Pero era lo que había. Y de verdad que llegara una película generaba una respuesta inmediata en el pueblo. Iban los que podían, y los que no podían al menos una vez al año se daban una vuelta. A veces poníamos cara de lástima y el que controlaba la puerta nos hacía pasar cuando ya el filme estaba rodando y el cine con las luces apagadas.
Cuando el Valiant verde oliva salía con el altavoz por las calles del pueblo significaba que una película empezaba su derrotero. Podía estar cuanto menos un mes en cartelera. En realidad eran dos películas, una más o menos conocida y otra absolutamente extraña.
Pero no había más acontecimientos convocantes, un festival de folclore al año, algunas rifas de un auto y el cine concentraban la atención.

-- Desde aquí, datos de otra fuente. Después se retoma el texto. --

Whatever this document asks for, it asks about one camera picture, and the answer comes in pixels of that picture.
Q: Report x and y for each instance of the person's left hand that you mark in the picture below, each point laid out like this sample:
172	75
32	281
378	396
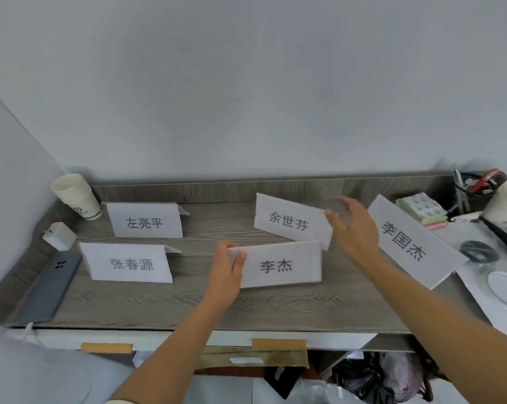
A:
222	286

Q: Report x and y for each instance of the person's right hand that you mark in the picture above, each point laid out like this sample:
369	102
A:
358	237

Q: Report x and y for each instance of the person's right thumb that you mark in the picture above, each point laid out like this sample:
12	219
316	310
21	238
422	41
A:
333	220

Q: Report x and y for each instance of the person's left thumb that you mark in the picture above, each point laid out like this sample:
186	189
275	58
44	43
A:
239	267

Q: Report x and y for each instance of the person's right forearm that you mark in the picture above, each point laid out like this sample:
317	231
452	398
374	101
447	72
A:
442	328

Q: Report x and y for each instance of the person's left forearm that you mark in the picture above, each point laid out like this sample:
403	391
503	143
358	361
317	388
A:
173	357

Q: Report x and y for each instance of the large white paper name card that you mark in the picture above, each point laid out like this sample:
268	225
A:
409	241

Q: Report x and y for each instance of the brown tape strip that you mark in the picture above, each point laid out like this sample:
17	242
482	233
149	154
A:
106	348
278	344

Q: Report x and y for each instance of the patterned sticky note pad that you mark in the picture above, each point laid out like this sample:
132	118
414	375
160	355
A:
421	208

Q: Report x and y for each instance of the brown cardboard strip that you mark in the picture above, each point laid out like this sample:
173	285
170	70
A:
253	357

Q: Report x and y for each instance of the silver pen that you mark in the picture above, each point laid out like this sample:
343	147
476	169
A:
458	189

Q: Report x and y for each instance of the white pen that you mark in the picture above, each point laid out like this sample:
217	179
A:
466	216

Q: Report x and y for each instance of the black pen holder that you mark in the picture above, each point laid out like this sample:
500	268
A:
474	201

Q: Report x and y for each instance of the black tape roll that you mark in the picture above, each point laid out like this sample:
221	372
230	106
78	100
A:
478	252

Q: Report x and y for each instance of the white paper sheets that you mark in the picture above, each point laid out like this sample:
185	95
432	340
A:
476	281

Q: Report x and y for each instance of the red pen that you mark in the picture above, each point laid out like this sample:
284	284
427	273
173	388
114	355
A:
484	178

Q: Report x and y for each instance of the black plastic bag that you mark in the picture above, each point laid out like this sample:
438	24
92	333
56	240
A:
362	378

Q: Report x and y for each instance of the pale pink plastic bag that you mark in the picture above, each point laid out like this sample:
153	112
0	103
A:
402	374

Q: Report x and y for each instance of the single white paper cup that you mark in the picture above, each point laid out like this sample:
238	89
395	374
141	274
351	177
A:
506	206

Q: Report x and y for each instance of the black flat bar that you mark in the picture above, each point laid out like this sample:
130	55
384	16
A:
506	237

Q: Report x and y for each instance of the stack of white paper cups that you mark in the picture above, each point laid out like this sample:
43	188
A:
76	197

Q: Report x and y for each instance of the white charger adapter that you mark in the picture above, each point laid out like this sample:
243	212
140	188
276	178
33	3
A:
59	236

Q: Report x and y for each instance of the grey smartphone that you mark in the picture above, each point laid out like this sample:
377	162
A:
47	290

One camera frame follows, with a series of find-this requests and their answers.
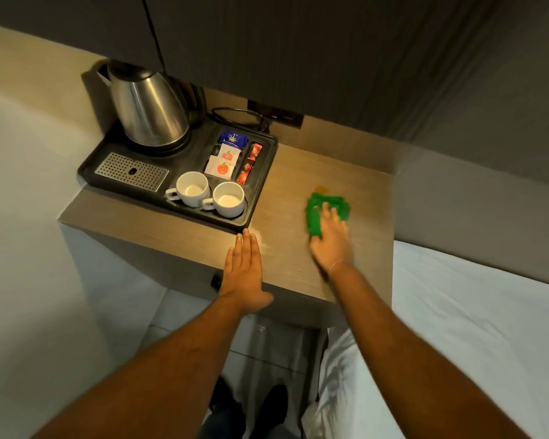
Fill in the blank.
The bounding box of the black power cable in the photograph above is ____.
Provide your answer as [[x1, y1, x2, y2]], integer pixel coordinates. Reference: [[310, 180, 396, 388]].
[[210, 107, 271, 134]]

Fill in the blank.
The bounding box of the wooden bedside cabinet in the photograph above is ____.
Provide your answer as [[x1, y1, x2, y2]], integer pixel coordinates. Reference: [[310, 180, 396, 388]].
[[57, 89, 399, 330]]

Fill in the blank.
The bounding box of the person's left hand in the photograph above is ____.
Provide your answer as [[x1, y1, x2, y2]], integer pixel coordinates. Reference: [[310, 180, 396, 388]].
[[219, 228, 275, 315]]

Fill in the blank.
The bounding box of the white sachet with red print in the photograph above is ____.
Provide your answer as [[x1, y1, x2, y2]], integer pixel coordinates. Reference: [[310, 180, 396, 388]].
[[212, 143, 242, 163], [204, 156, 237, 181]]

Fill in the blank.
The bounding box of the person's black right shoe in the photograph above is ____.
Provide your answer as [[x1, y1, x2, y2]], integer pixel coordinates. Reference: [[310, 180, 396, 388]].
[[255, 383, 289, 429]]

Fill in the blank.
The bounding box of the person's right hand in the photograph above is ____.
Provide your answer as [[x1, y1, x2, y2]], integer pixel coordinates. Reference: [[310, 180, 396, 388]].
[[309, 201, 355, 273]]

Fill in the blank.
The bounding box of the person's black shoe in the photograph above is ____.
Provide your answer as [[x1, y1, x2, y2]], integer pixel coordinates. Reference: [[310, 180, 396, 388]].
[[255, 383, 289, 429], [208, 376, 245, 439]]

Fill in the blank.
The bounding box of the black wall socket panel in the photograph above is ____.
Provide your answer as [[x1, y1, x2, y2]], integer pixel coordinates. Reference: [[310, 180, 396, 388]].
[[247, 100, 304, 130]]

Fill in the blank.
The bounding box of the person's right forearm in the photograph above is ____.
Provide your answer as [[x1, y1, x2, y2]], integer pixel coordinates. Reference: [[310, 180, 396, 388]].
[[327, 260, 533, 439]]

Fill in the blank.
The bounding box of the black plastic service tray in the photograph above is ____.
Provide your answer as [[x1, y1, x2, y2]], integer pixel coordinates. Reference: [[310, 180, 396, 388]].
[[77, 115, 279, 234]]

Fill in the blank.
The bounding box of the person's left forearm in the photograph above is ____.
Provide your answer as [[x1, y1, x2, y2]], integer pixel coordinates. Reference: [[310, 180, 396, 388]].
[[31, 292, 258, 439]]

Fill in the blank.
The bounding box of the blue tea packet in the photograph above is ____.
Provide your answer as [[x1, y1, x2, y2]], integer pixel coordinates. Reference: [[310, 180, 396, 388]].
[[218, 130, 249, 152]]

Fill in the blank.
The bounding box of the stainless steel electric kettle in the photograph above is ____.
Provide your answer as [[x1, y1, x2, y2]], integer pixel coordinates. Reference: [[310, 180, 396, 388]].
[[102, 59, 194, 149]]

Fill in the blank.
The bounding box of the green cleaning cloth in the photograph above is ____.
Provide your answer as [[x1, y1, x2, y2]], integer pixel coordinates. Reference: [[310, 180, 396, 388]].
[[305, 192, 351, 238]]

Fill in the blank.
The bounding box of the bed with white sheet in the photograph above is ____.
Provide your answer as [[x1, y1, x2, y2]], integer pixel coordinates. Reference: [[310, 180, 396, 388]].
[[301, 240, 549, 439]]

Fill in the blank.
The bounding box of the person's black left shoe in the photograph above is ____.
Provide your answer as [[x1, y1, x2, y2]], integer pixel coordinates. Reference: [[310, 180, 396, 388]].
[[208, 376, 245, 439]]

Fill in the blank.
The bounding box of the white ceramic cup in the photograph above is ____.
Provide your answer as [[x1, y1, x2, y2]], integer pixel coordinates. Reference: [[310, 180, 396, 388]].
[[165, 171, 212, 208], [202, 181, 247, 219]]

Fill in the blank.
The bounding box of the black kettle base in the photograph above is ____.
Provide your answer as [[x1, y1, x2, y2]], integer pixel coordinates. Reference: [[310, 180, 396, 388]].
[[119, 125, 194, 157]]

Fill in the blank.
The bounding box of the perforated metal drip grate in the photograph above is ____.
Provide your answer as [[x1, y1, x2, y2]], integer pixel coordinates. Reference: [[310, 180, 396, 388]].
[[94, 152, 170, 194]]

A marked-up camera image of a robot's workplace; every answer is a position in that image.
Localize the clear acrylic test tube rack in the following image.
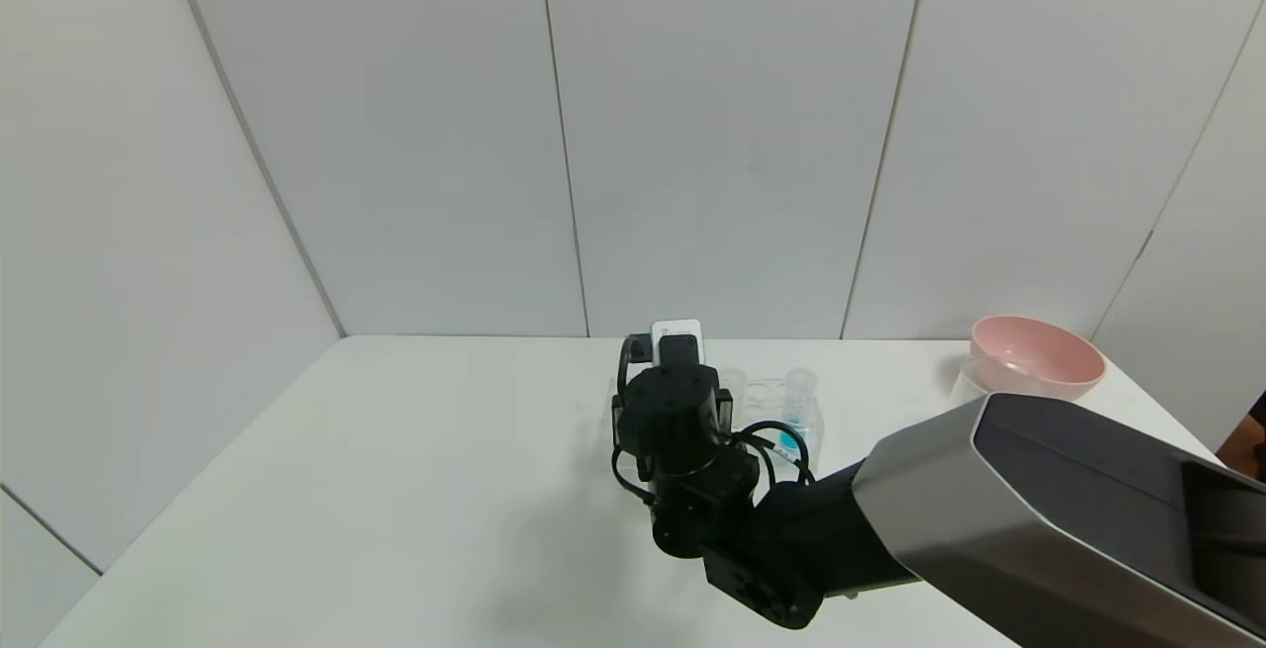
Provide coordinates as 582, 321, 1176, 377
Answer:
717, 368, 824, 481

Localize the blue pigment test tube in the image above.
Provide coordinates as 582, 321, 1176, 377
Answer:
779, 368, 818, 458

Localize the pink bowl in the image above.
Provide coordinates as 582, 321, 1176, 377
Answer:
969, 316, 1107, 403

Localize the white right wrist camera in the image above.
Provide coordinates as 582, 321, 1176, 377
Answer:
651, 320, 703, 368

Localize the black camera cable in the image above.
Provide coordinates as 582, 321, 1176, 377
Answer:
611, 334, 659, 508

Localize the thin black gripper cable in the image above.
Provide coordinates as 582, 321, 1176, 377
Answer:
737, 420, 817, 487

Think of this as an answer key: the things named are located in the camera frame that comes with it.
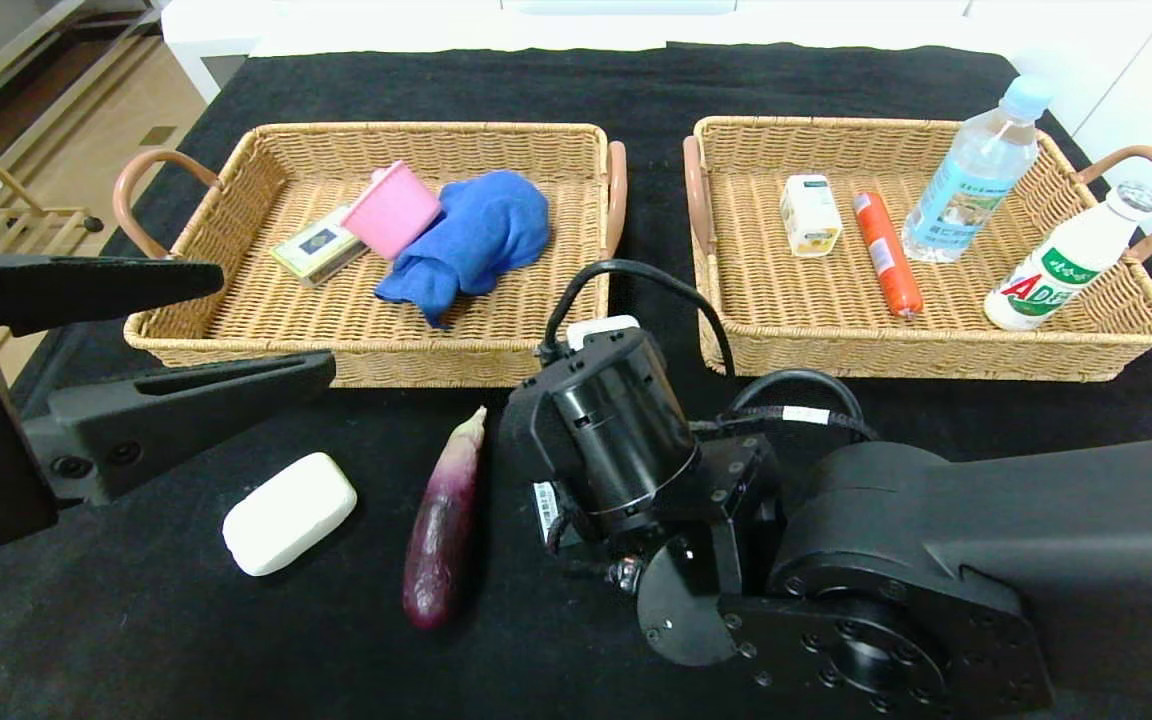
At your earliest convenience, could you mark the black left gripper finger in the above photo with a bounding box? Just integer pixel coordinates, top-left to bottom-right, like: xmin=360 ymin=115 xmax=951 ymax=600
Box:
xmin=0 ymin=247 xmax=225 ymax=338
xmin=22 ymin=349 xmax=337 ymax=507

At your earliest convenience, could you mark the small white drink carton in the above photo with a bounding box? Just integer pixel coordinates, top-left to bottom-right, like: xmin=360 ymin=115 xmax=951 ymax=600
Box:
xmin=781 ymin=174 xmax=844 ymax=259

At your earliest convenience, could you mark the orange sausage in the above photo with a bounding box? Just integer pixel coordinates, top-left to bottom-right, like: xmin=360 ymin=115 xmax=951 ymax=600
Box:
xmin=854 ymin=192 xmax=925 ymax=321

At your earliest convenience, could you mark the white milk bottle green label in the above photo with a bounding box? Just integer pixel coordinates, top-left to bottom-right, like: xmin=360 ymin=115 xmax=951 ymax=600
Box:
xmin=983 ymin=180 xmax=1152 ymax=332

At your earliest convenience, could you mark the wooden rack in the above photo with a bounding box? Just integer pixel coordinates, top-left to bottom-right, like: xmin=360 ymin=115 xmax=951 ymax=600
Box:
xmin=0 ymin=150 xmax=105 ymax=256

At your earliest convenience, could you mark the white soap bar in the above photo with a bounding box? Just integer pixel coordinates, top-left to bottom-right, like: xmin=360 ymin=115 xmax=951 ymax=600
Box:
xmin=222 ymin=452 xmax=359 ymax=578

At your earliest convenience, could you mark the cream box with blue print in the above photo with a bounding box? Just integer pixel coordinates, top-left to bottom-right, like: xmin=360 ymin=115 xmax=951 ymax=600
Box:
xmin=270 ymin=205 xmax=369 ymax=291

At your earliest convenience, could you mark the purple eggplant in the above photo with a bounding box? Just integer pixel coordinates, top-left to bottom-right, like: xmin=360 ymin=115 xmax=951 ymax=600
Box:
xmin=401 ymin=405 xmax=489 ymax=631

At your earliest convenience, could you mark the pink plastic cup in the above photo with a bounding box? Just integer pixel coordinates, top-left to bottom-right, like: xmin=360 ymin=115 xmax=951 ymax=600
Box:
xmin=341 ymin=160 xmax=442 ymax=263

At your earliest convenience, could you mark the white table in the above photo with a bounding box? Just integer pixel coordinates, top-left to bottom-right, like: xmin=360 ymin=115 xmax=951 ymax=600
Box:
xmin=162 ymin=0 xmax=1072 ymax=106

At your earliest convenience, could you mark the blue cloth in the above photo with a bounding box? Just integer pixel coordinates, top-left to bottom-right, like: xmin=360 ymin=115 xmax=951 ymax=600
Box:
xmin=374 ymin=170 xmax=552 ymax=331

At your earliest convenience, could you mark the clear water bottle blue cap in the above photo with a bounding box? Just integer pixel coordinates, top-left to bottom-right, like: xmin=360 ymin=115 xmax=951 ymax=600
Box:
xmin=900 ymin=75 xmax=1055 ymax=266

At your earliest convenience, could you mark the grey metal rail frame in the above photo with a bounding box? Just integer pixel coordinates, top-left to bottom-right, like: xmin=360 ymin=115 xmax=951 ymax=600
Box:
xmin=0 ymin=0 xmax=169 ymax=181

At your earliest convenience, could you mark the wicker basket with brown handles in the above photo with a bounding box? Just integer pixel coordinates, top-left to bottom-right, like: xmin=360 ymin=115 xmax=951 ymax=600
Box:
xmin=114 ymin=122 xmax=629 ymax=391
xmin=681 ymin=116 xmax=1152 ymax=384

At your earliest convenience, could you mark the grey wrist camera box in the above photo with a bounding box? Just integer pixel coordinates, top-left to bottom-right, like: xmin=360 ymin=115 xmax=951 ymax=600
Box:
xmin=564 ymin=315 xmax=640 ymax=351

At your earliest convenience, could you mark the black smooth cable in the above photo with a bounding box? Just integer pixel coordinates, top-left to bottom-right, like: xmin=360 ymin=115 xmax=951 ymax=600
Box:
xmin=541 ymin=258 xmax=877 ymax=441

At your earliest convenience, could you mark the black braided cable white tag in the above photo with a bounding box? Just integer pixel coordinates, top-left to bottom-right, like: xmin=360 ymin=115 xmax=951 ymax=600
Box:
xmin=691 ymin=403 xmax=877 ymax=441

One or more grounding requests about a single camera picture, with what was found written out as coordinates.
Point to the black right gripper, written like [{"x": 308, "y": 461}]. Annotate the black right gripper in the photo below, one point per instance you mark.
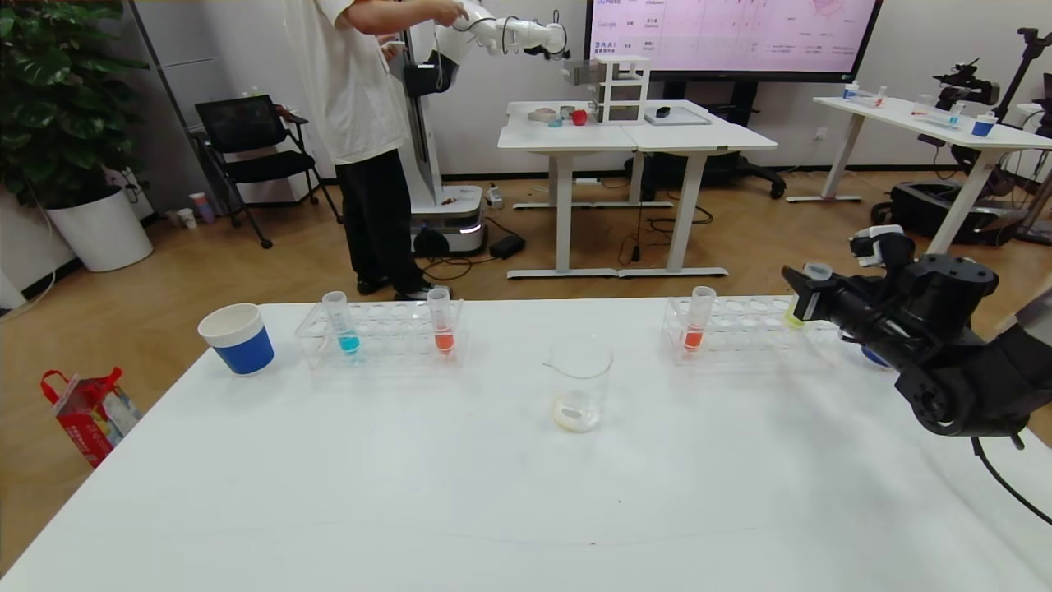
[{"x": 811, "y": 302}]

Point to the yellow pigment test tube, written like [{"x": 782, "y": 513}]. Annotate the yellow pigment test tube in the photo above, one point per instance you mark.
[{"x": 818, "y": 270}]

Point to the red pigment test tube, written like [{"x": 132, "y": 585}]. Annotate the red pigment test tube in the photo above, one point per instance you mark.
[
  {"x": 443, "y": 333},
  {"x": 695, "y": 333}
]

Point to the black background robot arm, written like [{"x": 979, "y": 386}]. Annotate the black background robot arm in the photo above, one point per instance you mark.
[{"x": 966, "y": 82}]

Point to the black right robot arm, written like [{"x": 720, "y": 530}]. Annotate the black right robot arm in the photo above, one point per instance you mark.
[{"x": 970, "y": 362}]

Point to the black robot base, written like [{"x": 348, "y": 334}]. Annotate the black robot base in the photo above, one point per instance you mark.
[{"x": 929, "y": 210}]

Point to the clear acrylic tube rack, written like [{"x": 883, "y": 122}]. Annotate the clear acrylic tube rack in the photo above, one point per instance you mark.
[
  {"x": 386, "y": 337},
  {"x": 752, "y": 325}
]

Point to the small clear tube rack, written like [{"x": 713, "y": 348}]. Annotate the small clear tube rack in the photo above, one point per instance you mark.
[{"x": 863, "y": 99}]

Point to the clear glass beaker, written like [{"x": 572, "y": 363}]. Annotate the clear glass beaker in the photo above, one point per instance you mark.
[{"x": 579, "y": 395}]

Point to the blue pigment test tube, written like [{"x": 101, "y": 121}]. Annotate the blue pigment test tube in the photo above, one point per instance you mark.
[{"x": 347, "y": 337}]

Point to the blue white paper cup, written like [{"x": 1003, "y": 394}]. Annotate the blue white paper cup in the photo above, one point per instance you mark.
[
  {"x": 876, "y": 358},
  {"x": 240, "y": 345}
]

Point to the black display stand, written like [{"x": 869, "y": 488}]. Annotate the black display stand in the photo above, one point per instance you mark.
[{"x": 723, "y": 168}]

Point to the white standing desk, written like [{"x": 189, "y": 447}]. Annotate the white standing desk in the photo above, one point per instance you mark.
[
  {"x": 699, "y": 136},
  {"x": 559, "y": 136}
]

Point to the grey mouse pad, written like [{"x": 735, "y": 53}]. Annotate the grey mouse pad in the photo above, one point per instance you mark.
[{"x": 686, "y": 119}]

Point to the long white desk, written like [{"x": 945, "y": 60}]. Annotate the long white desk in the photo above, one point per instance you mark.
[{"x": 904, "y": 111}]

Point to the beige plastic stool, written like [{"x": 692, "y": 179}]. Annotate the beige plastic stool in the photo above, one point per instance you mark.
[{"x": 1031, "y": 316}]

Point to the small blue cup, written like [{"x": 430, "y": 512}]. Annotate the small blue cup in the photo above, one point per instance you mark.
[{"x": 984, "y": 127}]

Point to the white shelf unit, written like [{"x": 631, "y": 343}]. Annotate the white shelf unit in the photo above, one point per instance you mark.
[{"x": 621, "y": 61}]

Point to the black power adapter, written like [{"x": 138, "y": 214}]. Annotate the black power adapter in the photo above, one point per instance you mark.
[{"x": 507, "y": 247}]

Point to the grey drawer box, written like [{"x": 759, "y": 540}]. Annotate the grey drawer box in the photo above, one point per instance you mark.
[{"x": 579, "y": 72}]

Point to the round beige dish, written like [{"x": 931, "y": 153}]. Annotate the round beige dish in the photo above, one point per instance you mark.
[{"x": 542, "y": 116}]

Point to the white mobile robot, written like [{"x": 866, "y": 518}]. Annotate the white mobile robot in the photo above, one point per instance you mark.
[{"x": 444, "y": 214}]

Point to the person in white shirt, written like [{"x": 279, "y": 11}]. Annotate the person in white shirt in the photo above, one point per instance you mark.
[{"x": 353, "y": 90}]

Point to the black office chair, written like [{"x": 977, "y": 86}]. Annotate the black office chair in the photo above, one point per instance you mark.
[{"x": 246, "y": 123}]

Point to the pink drink bottle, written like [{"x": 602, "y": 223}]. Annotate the pink drink bottle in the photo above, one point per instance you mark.
[{"x": 203, "y": 208}]

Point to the small white floor cup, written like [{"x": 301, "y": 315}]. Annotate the small white floor cup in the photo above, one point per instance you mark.
[{"x": 187, "y": 219}]

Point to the white plant pot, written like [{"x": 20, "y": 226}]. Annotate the white plant pot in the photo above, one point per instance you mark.
[{"x": 103, "y": 234}]

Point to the red shopping bag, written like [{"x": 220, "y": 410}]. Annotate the red shopping bag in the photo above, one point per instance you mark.
[{"x": 90, "y": 419}]

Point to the green leafy plant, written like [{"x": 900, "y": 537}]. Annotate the green leafy plant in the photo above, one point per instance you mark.
[{"x": 57, "y": 99}]

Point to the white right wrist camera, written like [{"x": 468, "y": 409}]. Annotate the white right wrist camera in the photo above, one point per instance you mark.
[{"x": 875, "y": 244}]

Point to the large wall display screen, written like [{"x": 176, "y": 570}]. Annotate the large wall display screen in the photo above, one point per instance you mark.
[{"x": 740, "y": 37}]

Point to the black camera tripod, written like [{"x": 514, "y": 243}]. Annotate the black camera tripod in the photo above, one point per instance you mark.
[{"x": 1034, "y": 35}]

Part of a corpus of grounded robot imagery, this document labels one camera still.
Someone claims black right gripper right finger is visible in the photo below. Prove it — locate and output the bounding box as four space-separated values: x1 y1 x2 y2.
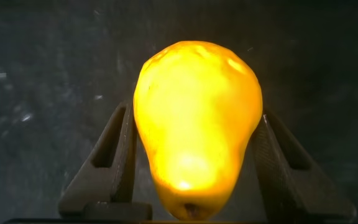
249 108 357 224

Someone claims yellow toy pear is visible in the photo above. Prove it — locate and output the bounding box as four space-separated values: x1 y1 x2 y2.
132 40 264 221

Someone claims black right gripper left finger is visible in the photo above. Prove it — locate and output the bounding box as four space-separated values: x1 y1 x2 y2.
57 101 154 221

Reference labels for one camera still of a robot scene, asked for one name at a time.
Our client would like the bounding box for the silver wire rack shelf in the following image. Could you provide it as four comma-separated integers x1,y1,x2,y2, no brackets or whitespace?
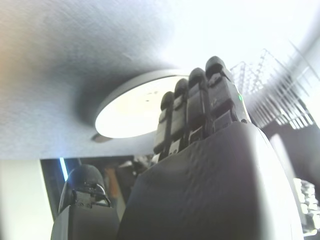
229,39,320,131

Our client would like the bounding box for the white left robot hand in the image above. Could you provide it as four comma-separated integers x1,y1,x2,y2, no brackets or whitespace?
51,56,301,240

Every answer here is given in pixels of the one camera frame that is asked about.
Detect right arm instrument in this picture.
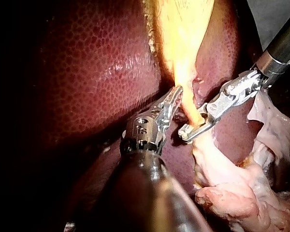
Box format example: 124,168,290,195
206,50,290,122

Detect left arm instrument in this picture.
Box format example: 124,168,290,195
119,106,171,156

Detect left arm instrument jaw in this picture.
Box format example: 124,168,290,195
163,96,183,123
157,86,184,110

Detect right arm instrument jaw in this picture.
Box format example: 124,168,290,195
197,103,210,119
187,119,217,143

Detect gallbladder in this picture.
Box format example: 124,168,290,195
144,0,223,102

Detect pale fatty tissue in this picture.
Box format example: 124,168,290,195
191,93,290,232

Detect dark red liver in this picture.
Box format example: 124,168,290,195
21,0,265,232

Una película de una hora tranquilamente podría durar el doble de tiempo porque las cintas que llegaban venían recontra proyectadas. Y por ende venían cortadas en muchas partes. Tanto como que de una escena clave pasaba sin freno a una que nada tenía que ver. Encima los cortes se arreglaban en vivo y en directo, es decir, se escuchaba cómo el que proyectaba cortaba cinta Scotch y arreglaba los cuadros para volver a ponerla en marcha. A veces la rebobinaba demasiado y volvíamos a ver la escena que ya habíamos visto.
Las imágenes que alguna vez habían sido logradas en grandes estudios llegaban al cine del pueblo con lluvia porque eran millones de partículas que recorrían la pantalla y que resultaban molestas. Lo que mejor funcionaba era el quiosco del cine, porque adentro las butacas crujían cuando la gente se movía, la luz no era de las mejores y hasta se escuchaba cuando un automovilista tocaba bocina en la calle.